🖉
Pour ne pas écrire ce que j’ai à écrire ce matin j’ai écrit un mauvais poème sur une punaise qui n’est pas devenue mon amie.
Ce matin il y avait une punaise sur mon bureau
Je lui ai dit c’est mon bureau va-t-en
la punaise a bougé ses antennes
Je lui ai dit je ne veux pas partager mon bureau avec toi
Je n’avais pas d’autres arguments
Peut-être qu’elle était dans ce bureau depuis
plus longtemps que moi
Je ne pouvais pas lui dire que je ne l’aimais pas
parce que je la trouvais moche
C’est du délit
Mais je n’aime pas les punaises
parce que je les trouve moches
Si on les écrase, elles puent
Même si je ne compte pas
écraser de punaises
je sais qu’elle puerait
Et ça me gêne
J’ai essayé de rester à mon bureau
à côté de la punaise
Je n’ai pas réussi
J’ai pris un verre à moutarde
et une feuille rigide
La punaise est restée sage dans le verre
pendant que je la transportais jusqu’à la baie vitrée
du salon
Je l’ai jetée sur la terrasse
Je n’ai pas essayé d’amortir son atterrissage
Quand je suis sortie un peu plus tard
la punaise n’était plus
là
Elle était partie chercher un autre bureau
peut-être
ou je l’avais jetée en pâture aux oiseaux
qui l’ont mangée
même si elle pue.
J’ai tapé dans google : “is there still any forums” pour ne pas me mettre à travailler, la première réponse est un thread reddit : “What forums are still active?”, j’ai lu la réponse d’hardesthardcoregamer, j’ai tapé Melonland dans Qwant, j’ai cliqué sur la deuxième réponse.
Maintenant j’ai très envie de m’inscrire sur ce forum mais je n’ose pas. Je vais le laisser dans un onglet ouvert jusqu’à ce que je craque ou que je ferme Firefox sans faire exprès et que je n’y pense plus jamais.

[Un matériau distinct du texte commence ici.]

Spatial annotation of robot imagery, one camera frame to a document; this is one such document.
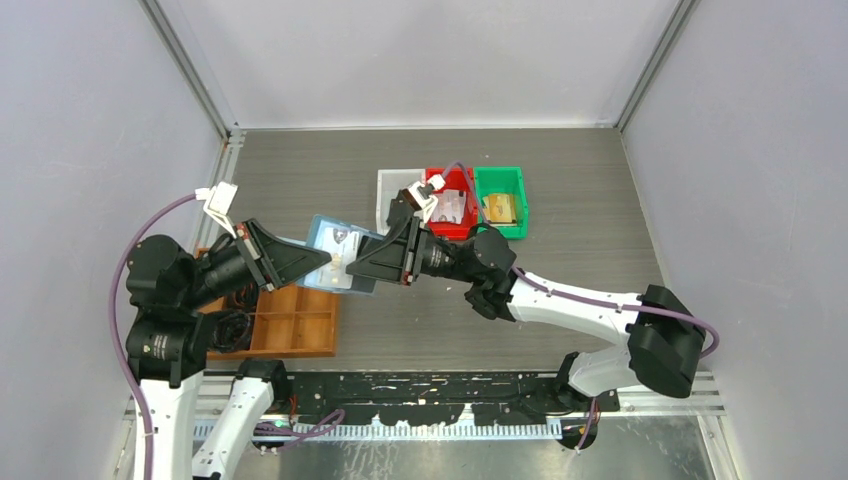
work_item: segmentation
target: scratched metal surface
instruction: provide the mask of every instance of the scratched metal surface
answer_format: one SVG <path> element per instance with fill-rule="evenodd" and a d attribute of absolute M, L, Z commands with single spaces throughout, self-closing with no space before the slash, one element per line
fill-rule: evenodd
<path fill-rule="evenodd" d="M 531 209 L 517 263 L 561 283 L 644 291 L 661 277 L 619 134 L 612 129 L 250 132 L 239 156 L 234 220 L 256 217 L 304 238 L 316 213 L 375 228 L 377 170 L 518 165 Z M 464 285 L 421 278 L 342 298 L 335 358 L 289 369 L 557 368 L 602 340 L 544 324 L 477 316 Z M 238 363 L 213 368 L 236 368 Z"/>
<path fill-rule="evenodd" d="M 554 441 L 343 442 L 303 444 L 278 456 L 249 446 L 235 479 L 710 480 L 695 418 L 601 419 L 595 444 L 578 457 Z"/>

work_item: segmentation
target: table surface
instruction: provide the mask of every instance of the table surface
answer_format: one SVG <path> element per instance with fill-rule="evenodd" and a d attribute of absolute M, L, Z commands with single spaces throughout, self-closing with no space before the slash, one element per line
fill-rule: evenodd
<path fill-rule="evenodd" d="M 253 131 L 239 155 L 234 220 L 303 239 L 315 214 L 375 229 L 377 170 L 520 166 L 528 237 L 517 265 L 551 280 L 605 291 L 661 283 L 621 138 L 612 129 Z M 464 284 L 421 277 L 341 299 L 334 358 L 289 369 L 556 370 L 565 354 L 607 344 L 544 324 L 477 316 Z M 213 364 L 229 368 L 237 364 Z"/>

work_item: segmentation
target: green bin
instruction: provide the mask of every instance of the green bin
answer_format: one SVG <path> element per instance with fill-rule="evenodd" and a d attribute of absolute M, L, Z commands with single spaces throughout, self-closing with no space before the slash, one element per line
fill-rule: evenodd
<path fill-rule="evenodd" d="M 524 192 L 524 175 L 520 167 L 474 167 L 474 188 L 477 199 L 483 205 L 483 197 L 490 193 L 510 193 L 515 198 L 516 226 L 497 227 L 504 237 L 520 239 L 527 237 L 527 224 L 530 220 L 530 207 Z M 480 221 L 483 211 L 480 209 Z"/>

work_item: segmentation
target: wooden compartment
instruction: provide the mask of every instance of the wooden compartment
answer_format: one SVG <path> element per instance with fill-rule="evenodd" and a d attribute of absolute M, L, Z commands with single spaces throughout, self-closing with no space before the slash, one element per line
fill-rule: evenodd
<path fill-rule="evenodd" d="M 336 354 L 339 297 L 333 293 L 296 285 L 262 291 L 256 306 L 250 350 L 233 353 L 209 352 L 209 360 L 247 357 L 332 357 Z M 221 310 L 224 299 L 200 309 Z"/>

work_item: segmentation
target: wooden box
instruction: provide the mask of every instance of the wooden box
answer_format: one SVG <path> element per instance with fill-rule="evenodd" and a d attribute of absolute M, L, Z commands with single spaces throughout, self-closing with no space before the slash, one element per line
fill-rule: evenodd
<path fill-rule="evenodd" d="M 209 360 L 247 357 L 332 357 L 336 337 L 340 295 L 289 285 L 273 292 L 262 291 L 256 306 L 250 350 L 233 353 L 209 352 Z M 221 310 L 220 298 L 200 309 Z"/>

Si quelqu’un·e a envie de s’inscrire avec moi, qu’iel me mail, stp.
J’ai découvert pour la première fois que quelqu’un avait lu ce blog.
C’est Quentin, il l’a dit dans ses relevés. Ça m’a paru logique, si je devais penser à un lecteur idéal pour ce blog, ce serait Quentin. Sûrement parce que comme je l’explique dans le ?, ce blog a pris toute sa forme grâce aux discussions avec lui.
Quentin dit juste après qu’il est triste d’aller au travail depuis que je suis partie.
Un jour, je lui ai dit : “Si tu pars, je pars”. C’était vrai. Mais c’est moi qui suis partie.
Je suis triste que Quentin soit triste d’aller travailler à la Maison de la Poésie. Je ne suis pas triste de ne plus travailler à la Maison de la Poésie. Mais je suis triste de ne plus travailler avec Quentin.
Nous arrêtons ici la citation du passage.